Our colloquy situates queer diasporas as integral to transpacific studies. Conceived as both living agents and as an analytical framework, queer diaspora perspectives attest to the radical diversity of libidinous and non-normative desires in the contact zones between Asia and the Americas. As queer relationalities transform and translate across borders, regions, and localities in the Pacific, they become co-constitutive with categories of sexuality and gender that both challenge and redefine hegemonic norms. Likewise, queer theorizations of time, genealogy, and togetherness can help us stagger through the post/colonial could-have-beens, maybe-nevers, and imagined futures—temporalities that are latent in the transpacific as a space sutured by multiple layered and interwoven histories of movement. The affective density of queer relationalities can localize the almost inconceivable scale of the transpacific; the diverse embodied lifeways of queer diaspora can furnish new vocabularies of relation and community. Both in concert with and in tension against one another, “queer” and “transpacific” call for new interdisciplinary methodologies, aesthetic practices, and conceptualizations of connectivity.
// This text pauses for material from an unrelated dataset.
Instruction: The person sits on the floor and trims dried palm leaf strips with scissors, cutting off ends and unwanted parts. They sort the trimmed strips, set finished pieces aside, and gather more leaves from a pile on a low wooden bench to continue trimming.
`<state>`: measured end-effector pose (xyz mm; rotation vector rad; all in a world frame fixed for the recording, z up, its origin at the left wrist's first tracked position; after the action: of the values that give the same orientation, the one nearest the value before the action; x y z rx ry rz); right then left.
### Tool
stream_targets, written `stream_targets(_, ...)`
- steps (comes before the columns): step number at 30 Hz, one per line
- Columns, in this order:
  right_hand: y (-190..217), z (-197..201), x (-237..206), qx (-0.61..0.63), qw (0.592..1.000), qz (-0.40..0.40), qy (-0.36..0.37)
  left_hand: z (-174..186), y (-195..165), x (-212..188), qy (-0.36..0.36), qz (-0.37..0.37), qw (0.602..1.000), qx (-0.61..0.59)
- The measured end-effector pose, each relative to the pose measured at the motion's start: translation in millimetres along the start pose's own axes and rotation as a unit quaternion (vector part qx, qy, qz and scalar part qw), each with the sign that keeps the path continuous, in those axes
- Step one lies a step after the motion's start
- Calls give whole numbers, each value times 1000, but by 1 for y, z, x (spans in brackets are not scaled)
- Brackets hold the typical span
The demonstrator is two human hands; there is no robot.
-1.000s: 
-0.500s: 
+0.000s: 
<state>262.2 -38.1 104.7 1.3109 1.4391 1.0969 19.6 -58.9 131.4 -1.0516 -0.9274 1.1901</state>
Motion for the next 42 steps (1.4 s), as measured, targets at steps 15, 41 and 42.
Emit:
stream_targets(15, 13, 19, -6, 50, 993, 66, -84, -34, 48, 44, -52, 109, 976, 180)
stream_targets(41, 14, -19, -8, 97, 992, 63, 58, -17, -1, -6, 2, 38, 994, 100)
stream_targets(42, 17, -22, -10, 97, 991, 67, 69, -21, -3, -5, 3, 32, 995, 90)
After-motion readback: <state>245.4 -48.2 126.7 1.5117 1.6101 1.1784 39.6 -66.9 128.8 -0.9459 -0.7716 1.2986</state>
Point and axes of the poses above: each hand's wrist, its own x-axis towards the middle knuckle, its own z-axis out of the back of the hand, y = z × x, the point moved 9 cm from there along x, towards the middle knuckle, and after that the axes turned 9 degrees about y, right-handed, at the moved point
Highlighting recent developments in transpacific studies that point to queer horizons for the field, Queer Transpacifics draws together emergent scholarship in literary studies, art history, performance studies, cultural criticism, film studies, and history. Bridging a vast range of approaches from post/decolonial thought, critical refugee perspectives, queer of colour critique, material histories, and diaspora analytics, our sprawling archive demonstrates both the rich texture and the future potentialities within queer transpacific work. The featured pieces expand the stakes of thinking transpacifically through searching for other solidarities that exist despite and beyond the nation; cultivating inter-regional and intra-diaspora dialogue; recasting the transpacific as variously interwoven and undertheorized archives of desire; and orienting toward alternative horizons of queer meaning-making.